WHAT NEEDS TO BE DONE: Beginning with the first line below, please restate each line exactly, down to and including the line containing "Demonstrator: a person".

DATA SEGMENT:
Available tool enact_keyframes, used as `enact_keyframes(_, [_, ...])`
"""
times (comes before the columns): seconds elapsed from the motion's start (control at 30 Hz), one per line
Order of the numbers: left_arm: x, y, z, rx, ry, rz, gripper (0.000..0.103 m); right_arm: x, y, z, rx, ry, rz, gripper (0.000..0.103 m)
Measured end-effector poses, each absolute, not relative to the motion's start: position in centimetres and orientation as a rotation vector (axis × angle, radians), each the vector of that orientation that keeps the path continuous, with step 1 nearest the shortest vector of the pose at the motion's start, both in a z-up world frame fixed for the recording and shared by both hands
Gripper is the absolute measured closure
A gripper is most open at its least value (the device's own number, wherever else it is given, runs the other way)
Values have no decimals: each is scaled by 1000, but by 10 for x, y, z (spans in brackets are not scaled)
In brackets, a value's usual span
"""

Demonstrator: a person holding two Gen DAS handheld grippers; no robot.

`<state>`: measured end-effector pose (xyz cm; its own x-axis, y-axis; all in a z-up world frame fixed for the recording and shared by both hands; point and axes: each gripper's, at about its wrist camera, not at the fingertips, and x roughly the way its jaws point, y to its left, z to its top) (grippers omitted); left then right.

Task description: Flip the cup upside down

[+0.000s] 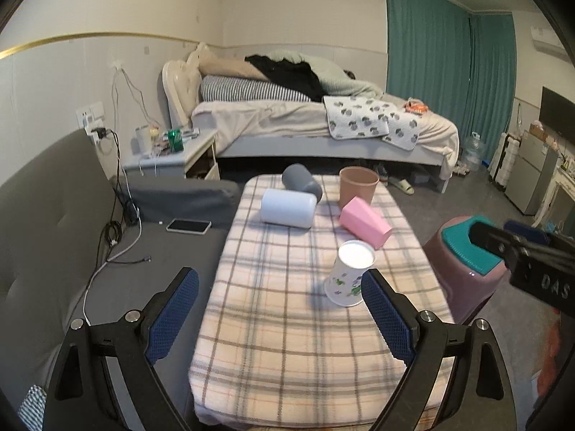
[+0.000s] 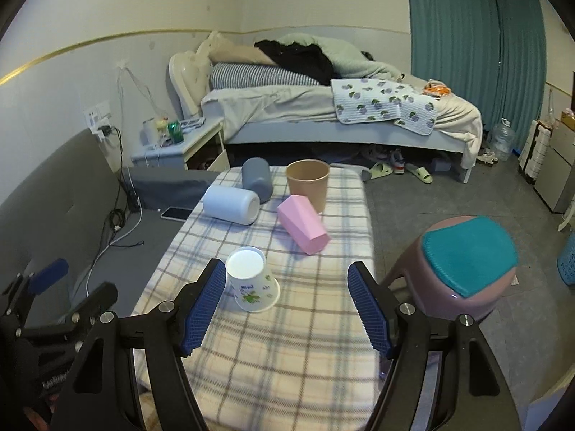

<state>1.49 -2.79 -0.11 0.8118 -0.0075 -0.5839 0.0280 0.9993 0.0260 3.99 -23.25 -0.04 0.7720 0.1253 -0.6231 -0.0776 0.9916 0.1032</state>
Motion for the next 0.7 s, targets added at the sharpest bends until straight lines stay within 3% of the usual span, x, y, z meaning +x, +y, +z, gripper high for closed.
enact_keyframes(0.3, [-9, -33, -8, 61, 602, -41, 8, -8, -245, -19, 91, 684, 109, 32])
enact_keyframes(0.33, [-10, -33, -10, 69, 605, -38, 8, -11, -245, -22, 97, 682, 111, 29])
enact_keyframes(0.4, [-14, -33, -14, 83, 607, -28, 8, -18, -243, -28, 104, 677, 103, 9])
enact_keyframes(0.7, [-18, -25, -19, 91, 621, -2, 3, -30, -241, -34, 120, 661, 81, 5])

TASK RESPONSE:
Available tool enact_keyframes, used as `enact_keyframes(_, [_, ...])`
"""
times (comes before the columns): seconds elapsed from the motion's start (control at 30 Hz), one per line
Order of the numbers: left_arm: x, y, z, rx, ry, rz, gripper (0.000..0.103 m); right_arm: x, y, z, rx, ry, rz, gripper (0.000..0.103 m)
Measured end-effector poses, each absolute, not relative to the motion's start: position in centimetres and orientation as a rotation vector (axis × angle, radians), each the vector of that orientation that keeps the path continuous, with step 1 nearest the shortest vector of the pose at the motion's start, both in a z-up world frame fixed for the recording and shared by both hands
Gripper is the absolute measured closure
A gripper is most open at its least value (the device's own number, wherever else it is given, runs the other way)
Values have no decimals: each is scaled by 1000, but by 10 for x, y, z (spans in brackets are not scaled)
In brackets, a value's usual span
"""

Demonstrator: a person holding two Gen DAS handheld grippers; no robot.

The work is done, and the output is complete.